In 2023, Readlee was acquired by Paper, an educational support platform, and became Paper Reading. The acquisition expanded Readlee’s reach by integrating its AI and speech-recognition technology into a broader system used by students nationwide.
Readlee reflects a broader shift in the future of reading education. The goal is not to replace a teacher’s judgment, but to strengthen it with timely information and practical support.
Together, these ventures illustrate that empowering the next generation requires more than producing new books or developing new technology. It requires removing the barriers that prevent people from accessing stories, creating reasons for reluctant readers to begin, expanding who can recognize themselves in literature, and supporting teachers in the classroom.

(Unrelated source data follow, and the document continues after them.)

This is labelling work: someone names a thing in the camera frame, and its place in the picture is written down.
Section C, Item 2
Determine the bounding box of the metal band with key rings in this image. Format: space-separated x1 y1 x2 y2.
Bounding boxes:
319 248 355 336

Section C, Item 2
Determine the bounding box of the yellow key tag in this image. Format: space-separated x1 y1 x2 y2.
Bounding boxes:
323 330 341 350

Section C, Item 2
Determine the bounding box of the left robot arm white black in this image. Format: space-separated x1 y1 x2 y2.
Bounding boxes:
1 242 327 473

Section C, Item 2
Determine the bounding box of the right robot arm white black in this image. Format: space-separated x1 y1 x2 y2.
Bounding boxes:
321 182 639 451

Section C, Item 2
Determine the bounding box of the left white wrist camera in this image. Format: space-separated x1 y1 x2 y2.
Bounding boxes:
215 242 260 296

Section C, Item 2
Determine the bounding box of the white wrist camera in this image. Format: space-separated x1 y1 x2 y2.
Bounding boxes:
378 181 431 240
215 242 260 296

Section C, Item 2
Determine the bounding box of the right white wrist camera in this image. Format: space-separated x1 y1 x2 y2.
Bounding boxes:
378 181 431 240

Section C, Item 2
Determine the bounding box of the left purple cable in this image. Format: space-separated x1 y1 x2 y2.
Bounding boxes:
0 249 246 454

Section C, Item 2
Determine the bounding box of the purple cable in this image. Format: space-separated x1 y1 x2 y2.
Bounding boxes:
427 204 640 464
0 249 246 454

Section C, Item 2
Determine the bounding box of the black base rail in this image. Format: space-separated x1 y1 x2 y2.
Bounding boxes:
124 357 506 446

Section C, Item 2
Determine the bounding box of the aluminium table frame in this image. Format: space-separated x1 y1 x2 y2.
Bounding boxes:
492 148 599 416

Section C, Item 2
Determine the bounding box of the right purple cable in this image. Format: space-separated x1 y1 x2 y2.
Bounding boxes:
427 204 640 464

Creating Bilingual Stories Children Can Grow Into
Learning a new language is rarely separate from learning how to belong. For young readers navigating more than one language at home, at school, or across generations, stories can become a bridge between what they already know and what they are ready to practice next.
Blossom is built around that possibility. The bilingual eReader mobile app offers a library of custom, curriculum-aligned storybooks that allow readers to move through stories in two languages at once. Through its Bi-Lingual Story Switching Method, Blossom blends text and audio in different ratios of a child’s heritage language and the second language they are learning, helping readers build comprehension without leaving familiar language behind.
Each element of the experience is designed to make bilingual learning feel active and shared. Students can read original children’s books aligned with Common Core Math and Next Generation Science Standards, while discussion prompts and hands-on activities extend the experience beyond the screen. Teachers, parents, and families are invited into the same learning process, turning storytime into a home-school connection.
Building Libraries Around Hope
For many children, access to books is not only a matter of literacy, but of possibility. A library can become one of the first places where young readers encounter worlds beyond their immediate surroundings, develop confidence in their own voices, and begin to imagine futures larger than circumstance.
The Hope Library Project is built around that belief. Based in Lagos, Nigeria, the initiative partners with leaders underprivileged communities to create spaces where access to reading can become part of a broader commitment to care, learning, and opportunity.
The project grows out of Stories of Home, which shares and preserves inspiring life stories of faith, resilience, healing, hope, and triumph from Africans around the world. That connection gives The Hope Library Project a distinct foundation: Its libraries are not only collections of books, but extensions of a storytelling mission rooted in dignity, memory, and communal strength.